= What is needed =
Write the listing out again, exactly as it reads below.

+ + + + +

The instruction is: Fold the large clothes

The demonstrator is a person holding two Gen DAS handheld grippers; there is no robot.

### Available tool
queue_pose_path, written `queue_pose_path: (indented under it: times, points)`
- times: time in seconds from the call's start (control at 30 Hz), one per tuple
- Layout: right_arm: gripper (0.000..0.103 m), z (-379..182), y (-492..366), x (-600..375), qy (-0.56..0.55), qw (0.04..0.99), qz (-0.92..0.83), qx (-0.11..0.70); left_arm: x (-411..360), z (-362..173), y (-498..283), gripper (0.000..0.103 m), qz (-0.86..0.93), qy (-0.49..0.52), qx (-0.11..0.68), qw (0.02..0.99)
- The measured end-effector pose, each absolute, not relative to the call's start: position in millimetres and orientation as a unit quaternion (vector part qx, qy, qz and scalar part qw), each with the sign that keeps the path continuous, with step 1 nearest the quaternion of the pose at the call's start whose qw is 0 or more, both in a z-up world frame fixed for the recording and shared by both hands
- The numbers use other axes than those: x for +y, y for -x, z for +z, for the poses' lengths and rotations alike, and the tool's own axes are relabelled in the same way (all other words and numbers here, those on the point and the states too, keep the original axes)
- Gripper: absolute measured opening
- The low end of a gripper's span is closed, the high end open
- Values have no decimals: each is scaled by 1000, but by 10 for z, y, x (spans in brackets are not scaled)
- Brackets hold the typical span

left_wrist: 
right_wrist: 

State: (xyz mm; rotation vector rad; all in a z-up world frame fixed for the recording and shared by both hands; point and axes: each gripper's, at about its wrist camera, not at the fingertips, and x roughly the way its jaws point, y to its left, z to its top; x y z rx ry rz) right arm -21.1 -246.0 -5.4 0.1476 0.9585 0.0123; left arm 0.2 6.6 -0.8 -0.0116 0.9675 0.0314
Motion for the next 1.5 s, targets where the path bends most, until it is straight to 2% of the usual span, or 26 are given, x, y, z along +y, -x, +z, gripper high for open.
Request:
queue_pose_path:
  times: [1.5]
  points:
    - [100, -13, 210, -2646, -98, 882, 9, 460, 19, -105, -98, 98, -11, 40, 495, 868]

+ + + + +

= Exercise solution =
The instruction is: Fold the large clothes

The demonstrator is a person holding two Gen DAS handheld grippers; there is no robot.

### Available tool
queue_pose_path, written `queue_pose_path: (indented under it: times, points)`
- times: time in seconds from the call's start (control at 30 Hz), one per tuple
- Layout: right_arm: gripper (0.000..0.103 m), z (-379..182), y (-492..366), x (-600..375), qy (-0.56..0.55), qw (0.04..0.99), qz (-0.92..0.83), qx (-0.11..0.70); left_arm: x (-411..360), z (-362..173), y (-498..283), gripper (0.000..0.103 m), qz (-0.86..0.93), qy (-0.49..0.52), qx (-0.11..0.68), qw (0.02..0.99)
- The measured end-effector pose, each absolute, not relative to the call's start: position in millimetres and orientation as a unit quaternion (vector part qx, qy, qz and scalar part qw), each with the sign that keeps the path continuous, with step 1 nearest the quaternion of the pose at the call's start whose qw is 0 or more, both in a z-up world frame fixed for the recording and shared by both hands
- The numbers use other axes than those: x for +y, y for -x, z for +z, for the poses' lengths and rotations alike, and the tool's own axes are relabelled in the same way (all other words and numbers here, those on the point and the states too, keep the original axes)
- Gripper: absolute measured opening
- The low end of a gripper's span is closed, the high end open
- Values have no decimals: each is scaled by 1000, but by 10 for z, y, x (spans in brackets are not scaled)
- Brackets hold the typical span

left_wrist: 
right_wrist: 

State: (xyz mm; rotation vector rad; all in a z-up world frame fixed for the recording and shared by both hands; point and axes: each gripper's, at about its wrist camera, not at the fingertips, and x roughly the way its jaws point, y to its left, z to its top; x y z rx ry rz) right arm -21.1 -246.0 -5.4 0.1476 0.9585 0.0123; left arm 0.2 6.6 -0.8 -0.0116 0.9675 0.0314
Motion for the next 1.5 s, targets where the path bends most, until it is straight to 2% of the usual span, or 26 are given, x, y, z along +y, -x, +z, gripper high for open.
Request:
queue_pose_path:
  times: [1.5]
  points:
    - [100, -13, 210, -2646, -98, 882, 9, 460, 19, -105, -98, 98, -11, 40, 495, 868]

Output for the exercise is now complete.